3. Rob Grealis :  Founder & CEO @Secure Safeguards –  USA

Rob-Grealis

Companies preparing for AI-related data processing under GDPR should start with a clear understanding of what data their AI systems collect, generate, and store. Prioritizing data minimization, DPIAs, and strong access controls helps reduce risk while staying compliant. Organizations should also ensure meaningful human oversight for automated decisions, and demand transparency from any AI vendors they rely on. Strong vendor due diligence is critical. Far too many breaches stem from onboarding third-party tools without understanding their security posture.

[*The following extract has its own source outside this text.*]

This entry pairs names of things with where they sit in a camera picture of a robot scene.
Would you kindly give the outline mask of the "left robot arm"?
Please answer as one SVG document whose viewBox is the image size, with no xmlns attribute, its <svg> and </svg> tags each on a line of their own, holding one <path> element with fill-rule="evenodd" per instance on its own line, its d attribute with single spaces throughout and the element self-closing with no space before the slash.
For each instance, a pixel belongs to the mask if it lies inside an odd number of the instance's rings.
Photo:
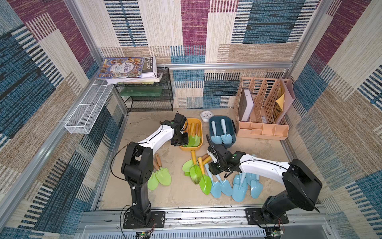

Companies should require clear evidence of controls, audits, and data-handling practices before integrating any vendor, including AI vendors, into their environment.

4. Dr.Raghava DY PhD  : CDO & Head of  Data Consulting, UK & Rplus Analytics – U.K

Raghava

Organisations preparing for AI-driven data processing under GDPR must start with rigorous data-minimisation, clear purpose specification and strong governance over training data. In large public-sector programmes such as those I’ve supported for big UK Public Sector Customer , we ensure transparency, lawful bases, and DPIAs are established before any AI model development. Continuous monitoring for drift, bias and fairness, combined with human oversight and auditable decision pathways, is essential to maintain GDPR compliance while deploying AI responsibly.

 

5. Dale Gibler : CIO – Akamai University – USA

dale

AI doesn’t just process data, it makes decisions about people, often at scale and in silence.

GDPR readiness means teaching machines restraint: purpose limitation, minimization, and accountability baked in before intelligence emerges.

The real compliance test isn’t whether AI can learn fast, but whether organizations choose to govern it thoughtfully.

6. Aynur Khacay : Leader & Mentor  – IIA – USA

Aynur

 

As AI systems increasingly process vast amounts of personal data, often in complex and less transparent ways, companies must take their GDPR responsibilities seriously. Preparing for AI-related data processing begins with a thorough understanding of what personal data is involved, its sources, and the purpose behind its use, including whether any sensitive information is being handled.

Establishing a clear legal basis for AI processing is essential, whether through obtaining explicit consent, relying on contractual necessity, or another lawful ground under the GDPR. For higher-risk AI applications, conducting a comprehensive Data Protection Impact Assessment (DPIA) is critical to identify, evaluate, and mitigate potential privacy risks.

Transparency towards individuals and partners is equally important. People should be informed when AI influences decisions about them, understand the rationale behind those decisions, and be aware of their rights concerning automated processing.

Furthermore, companies must ensure that AI training and operations align with data protection principles by minimizing the use of sensitive data and implementing safeguards such as pseudonymisation.

By embedding these practices, businesses can not only comply with GDPR requirements but also build trust and demonstrate accountability in the evolving landscape of AI.

Conclusion

Taken together, these expert perspectives make one point clear: preparing for AI related data processing under GDPR is not about predicting every regulatory outcome, but about building resilient governance foundations. Organizations that treat AI as an extension of existing data processing practices will struggle to meet GDPR expectations around transparency, accountability, and individual rights. Those that succeed are investing early in cross functional ownership, stronger documentation, and continuous risk assessment that evolves alongside their AI systems.